Il dit que le plus connu pour nous commence par le chaos sensible confus mais il l'appelle ensuite une sorte d'universel indifférencié dont il s'agit ensuite de revenir aux cas particuliers.
Or il disait d'habitude que le commencement pour nous est l'individuel dans le sensible et qu'on s'élève ensuite vers l'universel. Ici, il parle d'une sorte d'universel (τὸ καθόλον) en un autre sens comme une "totalité" première, une sorte de première donnée sensible dont il s'agit d'analyser ensuite les parties.
Il faut lire les Seconds Analytiques II, 19, 100a 6-16 qui expliquent comment l'Âme humaine accède aux Principes par induction à partir des individus sensibles.

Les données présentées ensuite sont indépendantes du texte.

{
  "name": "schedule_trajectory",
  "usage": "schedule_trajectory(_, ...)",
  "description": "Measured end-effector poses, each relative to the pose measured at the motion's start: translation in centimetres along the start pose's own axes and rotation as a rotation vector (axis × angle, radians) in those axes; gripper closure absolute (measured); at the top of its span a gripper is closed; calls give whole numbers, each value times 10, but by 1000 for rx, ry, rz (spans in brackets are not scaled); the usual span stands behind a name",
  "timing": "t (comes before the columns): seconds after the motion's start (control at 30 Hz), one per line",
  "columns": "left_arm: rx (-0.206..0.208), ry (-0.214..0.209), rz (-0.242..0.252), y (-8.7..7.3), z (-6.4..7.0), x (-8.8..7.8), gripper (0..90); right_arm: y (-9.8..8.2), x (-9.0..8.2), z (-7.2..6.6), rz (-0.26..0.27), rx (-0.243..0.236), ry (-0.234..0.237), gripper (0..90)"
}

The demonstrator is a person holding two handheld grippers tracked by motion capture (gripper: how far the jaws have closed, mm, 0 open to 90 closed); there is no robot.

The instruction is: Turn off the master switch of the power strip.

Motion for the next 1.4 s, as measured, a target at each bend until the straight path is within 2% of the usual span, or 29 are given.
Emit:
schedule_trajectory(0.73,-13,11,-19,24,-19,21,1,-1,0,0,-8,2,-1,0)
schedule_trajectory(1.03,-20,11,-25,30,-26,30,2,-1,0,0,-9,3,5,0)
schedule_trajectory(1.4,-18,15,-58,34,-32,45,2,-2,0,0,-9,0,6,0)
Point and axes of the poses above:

Aristote y écrit que l'Âme (qui n'a pas d'idées innées latentes en dehors de ce qui lui donne la sensation) perçoit dès l'expérience sensible l'universel.
Alain de Libéra a commenté ce passage comme une théorie de l'abstraction par le "Ralliement dans une déroute du sensible" (La querelle des universaux, p. 94-96 "le modèle machiste" et L'art des généralités p. 26-27).
De même que lors d'une bataille, une discipline dans l'armée ramène progressivement un ordre à des individus en chaos, de même la perception stabiliserait à partir des divers sensibles les espèces : je vois Socrate mais je vois aussi un homme. C'est ici le rôle d'une Intuition comme cognition immédiate pour arriver aux Principes.
D'où la belle formule qui finit les Seconds Analytiques II, 19, 100b, 15-16, selon laquelle on ne peut pas connaître les premiers Principes sans l'intuition intellectuelle (le "νοῦς" d'habitude traduit "Intellect" ou "Intelligence"). "Intuition" est ici le terme utilisé pour exprimer une saisie immédiate des vérités, à la place d'une déduction purement formelle ou d'un raisonnement syllogistique :
C'est l'intuition qui est le Principe de la science.
L'intuition est le Principe du Principe lui-même, et la science se comporte à l'égard de l'ensemble des choses comme l'intuition à l'égard du Principe.
Mais le Dieu d'Aristote ne pratique pas de science (qui doit partir de Principes) car il atteint immédiatement une intuition intellectuelle de tout ce qui est pensable, alors que notre intuition doit s'élever du chaos sensible vers des formes et des principes plus simples.
La recherche des principes va donc remonter en divisant, analyser ce divers pour arriver à un nombre minimal d'éléments fondamentaux, suffisants pour expliquer tout événement physique.